I am defining the model using MutableData and setting the dimensions and coords within each data container. I was trying to follow PyMC 4.0 with labeled coords and dims — Oriol unraveled.
with pm.Model() as base_model:
# --- data containers ---
fs_ = pm.MutableData(name="fs", value=fm.values, dims= ("date", "fourier_mode"), coords = {"date": mmm_dat['date'].values, "fourier_mode": np.arange(2 * n_order)})
adstock_sat_media_ = pm.MutableData(name="asm", value = media_scaled, dims= ("date", "channel"),coords = {"date": mmm_dat['date'].values, "channel" : np.arange(len(media_variables))} )
target_ = pm.MutableData(name="target", value=target_scaled, dims = "date", coords = {"date": mmm_dat['date'].values})
t_ = pm.MutableData(name="t", value=t_scaled, dims = "date",coords = {"date": mmm_dat['date'].values} )
When I make out of sample predictions using the same size data (i.e. the exact training data), sample_posterior_predictive works as expected. However, when i attempt to change the input variables to be different sizes - fewer rows - 20 from 104 as follows:
test_coords = {"date": new_mmm_dat['date'], "fourier_mode": np.arange(2 * n_order), "channel" : np.arange(4) }
pm.set_data({"asm": new_media_scaled, "t": new_t_scaled, "fs": new_fm.values},model = base_model, coords=test_coords)
pred_oos = pm.sample_posterior_predictive(trace = base_model_trace, model = base_model, predictions=True, extend_inferencedata=False, random_seed=rng )

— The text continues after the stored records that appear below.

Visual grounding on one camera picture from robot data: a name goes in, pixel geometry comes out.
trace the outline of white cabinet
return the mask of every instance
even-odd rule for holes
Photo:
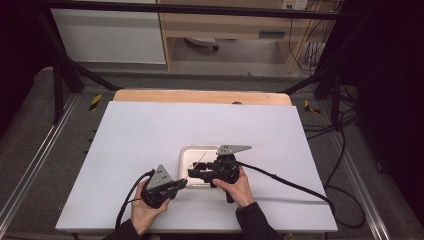
[[[156,4],[154,0],[113,2]],[[157,13],[67,9],[52,9],[52,13],[75,61],[165,64]]]

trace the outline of wooden edge
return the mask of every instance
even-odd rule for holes
[[[136,90],[123,89],[116,92],[113,101],[124,102],[179,102],[224,103],[235,102],[248,105],[292,106],[290,97],[283,93],[192,91],[192,90]]]

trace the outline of white tabletop
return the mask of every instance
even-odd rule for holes
[[[250,145],[238,161],[324,194],[295,107],[199,103],[110,102],[56,228],[112,231],[135,180],[163,164],[178,179],[188,145]],[[245,168],[255,200],[272,227],[336,231],[319,198]],[[152,232],[238,232],[236,205],[219,189],[183,189]],[[130,216],[130,204],[122,218]]]

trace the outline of human hand
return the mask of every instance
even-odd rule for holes
[[[247,175],[244,173],[241,166],[239,166],[239,170],[239,179],[233,184],[219,179],[213,179],[212,183],[222,190],[227,191],[233,198],[234,202],[237,203],[238,208],[242,209],[255,201],[253,200],[252,192],[250,191]]]
[[[134,199],[139,200],[131,202],[131,222],[139,236],[149,229],[159,214],[168,209],[168,204],[171,201],[171,199],[167,199],[158,209],[147,206],[143,199],[140,199],[145,183],[146,181],[140,182],[137,186]]]

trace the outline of sleeve
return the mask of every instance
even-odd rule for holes
[[[244,240],[282,240],[266,220],[257,202],[236,210],[237,221],[243,231]]]
[[[138,236],[137,231],[132,225],[131,219],[121,224],[121,226],[115,230],[109,236],[103,238],[103,240],[144,240],[143,236]]]

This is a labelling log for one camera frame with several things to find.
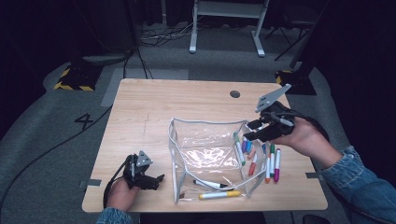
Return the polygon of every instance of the denim jacket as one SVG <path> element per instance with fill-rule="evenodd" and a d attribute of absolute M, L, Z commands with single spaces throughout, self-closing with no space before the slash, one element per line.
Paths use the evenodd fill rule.
<path fill-rule="evenodd" d="M 327 183 L 364 213 L 396 223 L 396 189 L 365 168 L 354 147 L 342 152 L 339 162 L 321 172 Z M 377 223 L 348 209 L 346 214 L 351 223 Z"/>

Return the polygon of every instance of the black stand base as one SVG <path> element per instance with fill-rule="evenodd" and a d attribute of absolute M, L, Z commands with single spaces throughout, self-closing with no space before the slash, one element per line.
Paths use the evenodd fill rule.
<path fill-rule="evenodd" d="M 291 88 L 286 92 L 286 94 L 317 95 L 309 77 L 299 76 L 298 72 L 279 70 L 275 73 L 275 78 L 276 83 L 281 86 L 285 86 L 288 83 L 291 85 Z"/>
<path fill-rule="evenodd" d="M 96 82 L 102 73 L 103 66 L 69 65 L 56 83 L 54 89 L 74 91 L 94 91 Z"/>

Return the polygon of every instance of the white metal stand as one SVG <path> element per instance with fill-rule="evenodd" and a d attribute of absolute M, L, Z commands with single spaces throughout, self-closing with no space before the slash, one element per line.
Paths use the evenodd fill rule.
<path fill-rule="evenodd" d="M 197 22 L 198 15 L 206 16 L 223 16 L 223 17 L 241 17 L 259 19 L 256 31 L 252 31 L 254 44 L 256 45 L 257 53 L 260 57 L 264 57 L 264 49 L 259 39 L 259 34 L 262 29 L 262 22 L 264 21 L 265 13 L 268 8 L 269 0 L 264 0 L 263 4 L 241 4 L 241 3 L 226 3 L 226 2 L 206 2 L 195 0 L 193 11 L 193 25 L 190 42 L 190 53 L 196 52 L 197 45 Z"/>

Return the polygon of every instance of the person's left hand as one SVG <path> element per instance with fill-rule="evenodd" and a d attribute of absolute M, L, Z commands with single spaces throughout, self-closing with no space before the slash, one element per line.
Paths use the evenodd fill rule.
<path fill-rule="evenodd" d="M 128 212 L 132 204 L 134 204 L 134 199 L 139 190 L 140 188 L 136 186 L 129 189 L 128 183 L 123 177 L 118 179 L 114 182 L 113 186 L 111 186 L 111 190 L 108 193 L 107 207 L 113 207 L 123 212 Z"/>

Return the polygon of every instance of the green marker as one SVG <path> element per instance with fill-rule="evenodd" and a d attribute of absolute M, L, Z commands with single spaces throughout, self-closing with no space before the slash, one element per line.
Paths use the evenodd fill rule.
<path fill-rule="evenodd" d="M 271 158 L 271 166 L 270 166 L 270 176 L 274 176 L 275 172 L 275 145 L 271 144 L 270 147 L 270 158 Z"/>
<path fill-rule="evenodd" d="M 242 152 L 241 143 L 239 142 L 238 133 L 233 133 L 233 138 L 235 139 L 236 149 L 238 150 L 239 159 L 242 162 L 242 165 L 245 165 L 245 157 L 244 153 Z"/>

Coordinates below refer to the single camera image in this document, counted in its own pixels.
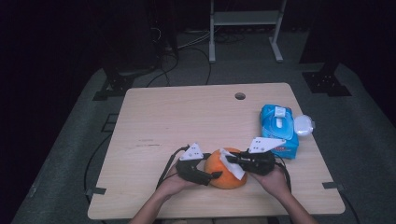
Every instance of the orange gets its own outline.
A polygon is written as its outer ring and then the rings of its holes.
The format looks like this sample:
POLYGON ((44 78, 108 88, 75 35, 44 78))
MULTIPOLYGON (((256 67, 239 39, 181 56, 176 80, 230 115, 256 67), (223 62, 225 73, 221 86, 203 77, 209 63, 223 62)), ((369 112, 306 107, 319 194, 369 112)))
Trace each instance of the orange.
MULTIPOLYGON (((239 149, 232 147, 225 147, 230 152, 240 152, 239 149)), ((212 155, 207 158, 204 165, 205 172, 212 174, 213 172, 222 171, 222 175, 218 179, 212 179, 210 184, 220 189, 236 189, 247 183, 248 174, 244 174, 241 180, 236 178, 233 173, 228 171, 227 167, 220 160, 219 149, 214 151, 212 155)))

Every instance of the person's arm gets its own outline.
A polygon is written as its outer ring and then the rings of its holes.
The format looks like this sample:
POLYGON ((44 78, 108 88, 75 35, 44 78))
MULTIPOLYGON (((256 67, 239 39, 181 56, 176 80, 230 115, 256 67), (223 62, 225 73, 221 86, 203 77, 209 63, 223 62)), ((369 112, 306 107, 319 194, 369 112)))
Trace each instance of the person's arm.
POLYGON ((275 166, 274 171, 268 175, 250 175, 259 181, 262 187, 282 204, 294 224, 318 223, 290 193, 285 175, 280 167, 275 166))
POLYGON ((168 199, 191 186, 197 186, 197 184, 180 178, 177 175, 175 165, 172 166, 165 180, 154 191, 136 215, 134 215, 129 224, 152 224, 160 212, 161 207, 168 199))

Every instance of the blue plastic packaging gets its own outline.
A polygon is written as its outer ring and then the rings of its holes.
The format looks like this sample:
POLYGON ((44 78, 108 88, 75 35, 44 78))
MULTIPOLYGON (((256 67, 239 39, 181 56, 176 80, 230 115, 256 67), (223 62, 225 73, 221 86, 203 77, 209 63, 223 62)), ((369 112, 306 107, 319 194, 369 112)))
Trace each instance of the blue plastic packaging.
POLYGON ((271 151, 281 158, 295 159, 299 139, 294 131, 294 122, 291 109, 280 105, 265 105, 260 115, 262 137, 285 139, 286 143, 271 151))

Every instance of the wooden tabletop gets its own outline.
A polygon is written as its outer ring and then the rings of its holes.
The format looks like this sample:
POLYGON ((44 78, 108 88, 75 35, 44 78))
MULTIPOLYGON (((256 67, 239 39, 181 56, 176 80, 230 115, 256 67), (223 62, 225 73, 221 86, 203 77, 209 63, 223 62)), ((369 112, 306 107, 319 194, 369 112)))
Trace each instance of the wooden tabletop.
MULTIPOLYGON (((106 193, 93 195, 88 216, 133 217, 155 190, 169 157, 187 144, 198 143, 209 153, 221 147, 246 150, 254 137, 261 136, 260 112, 267 104, 288 106, 294 117, 303 114, 287 83, 128 90, 96 185, 106 193), (238 100, 236 94, 246 98, 238 100)), ((285 162, 293 195, 310 214, 345 211, 337 189, 322 186, 332 177, 312 134, 300 138, 296 159, 285 162)), ((286 214, 249 177, 238 189, 185 189, 163 205, 158 218, 286 214)))

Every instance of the white shelf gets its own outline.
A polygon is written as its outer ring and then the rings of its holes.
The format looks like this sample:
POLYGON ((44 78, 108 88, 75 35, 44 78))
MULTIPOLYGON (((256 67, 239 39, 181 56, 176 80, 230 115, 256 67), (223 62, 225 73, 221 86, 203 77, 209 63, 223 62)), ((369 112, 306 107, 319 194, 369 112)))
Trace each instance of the white shelf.
POLYGON ((215 12, 213 19, 214 25, 276 24, 278 14, 278 10, 215 12))

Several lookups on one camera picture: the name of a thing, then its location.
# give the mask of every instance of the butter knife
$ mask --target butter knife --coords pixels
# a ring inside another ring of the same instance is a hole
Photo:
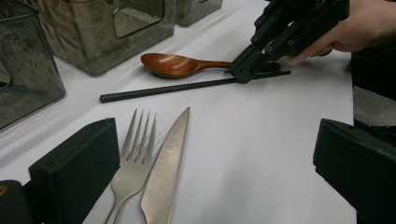
[[[148,224],[169,223],[189,115],[187,107],[166,136],[151,170],[141,203]]]

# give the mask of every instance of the spoon
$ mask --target spoon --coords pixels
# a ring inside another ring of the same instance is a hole
[[[192,59],[179,55],[148,53],[140,57],[142,64],[160,77],[181,78],[196,74],[206,68],[230,68],[232,63]],[[280,70],[278,63],[268,63],[263,72]]]

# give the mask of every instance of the translucent container
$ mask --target translucent container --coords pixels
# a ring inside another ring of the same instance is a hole
[[[25,0],[55,56],[93,77],[172,36],[175,0]]]
[[[176,23],[190,26],[221,8],[222,0],[176,0]]]
[[[64,97],[37,11],[0,0],[0,130]]]

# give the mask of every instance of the metal fork
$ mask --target metal fork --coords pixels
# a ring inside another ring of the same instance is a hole
[[[120,153],[120,169],[114,175],[111,181],[111,188],[115,194],[115,202],[110,214],[107,217],[106,224],[114,223],[123,203],[137,192],[139,192],[146,182],[149,173],[149,164],[152,158],[152,150],[154,148],[155,129],[157,125],[156,116],[152,122],[151,134],[148,140],[148,146],[145,153],[146,135],[149,125],[149,112],[146,120],[145,130],[143,131],[142,140],[139,142],[140,127],[142,124],[143,111],[140,116],[139,124],[134,137],[134,144],[131,148],[132,135],[134,132],[134,123],[136,120],[136,112],[131,120],[128,133],[125,138],[122,151]]]

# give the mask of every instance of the human hand
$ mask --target human hand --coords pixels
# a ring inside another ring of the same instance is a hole
[[[357,52],[381,48],[396,40],[396,3],[385,0],[350,0],[349,17],[340,21],[326,35],[315,41],[296,57],[288,56],[290,64],[308,57],[326,54],[333,49]]]

I get the following error:
ValueError: all the input array dimensions except for the concatenation axis must match exactly, but along
dimension 1, the array at index 0 has size 20 and the array at index 1 has size 21
All the new input data have 20 rows. I also see that when the function sample_posterior_predictive is called, instead of showing the likelihood being sampled, another coeff from the model is as well:
Sampling: [b_fourier, likelihood]
Questions:
- How can I produce out of sample predictions?
- Can sample_posterior_predictive return not just the likelihood but can it return intermediate values (deterministic) from the model generated with the new data?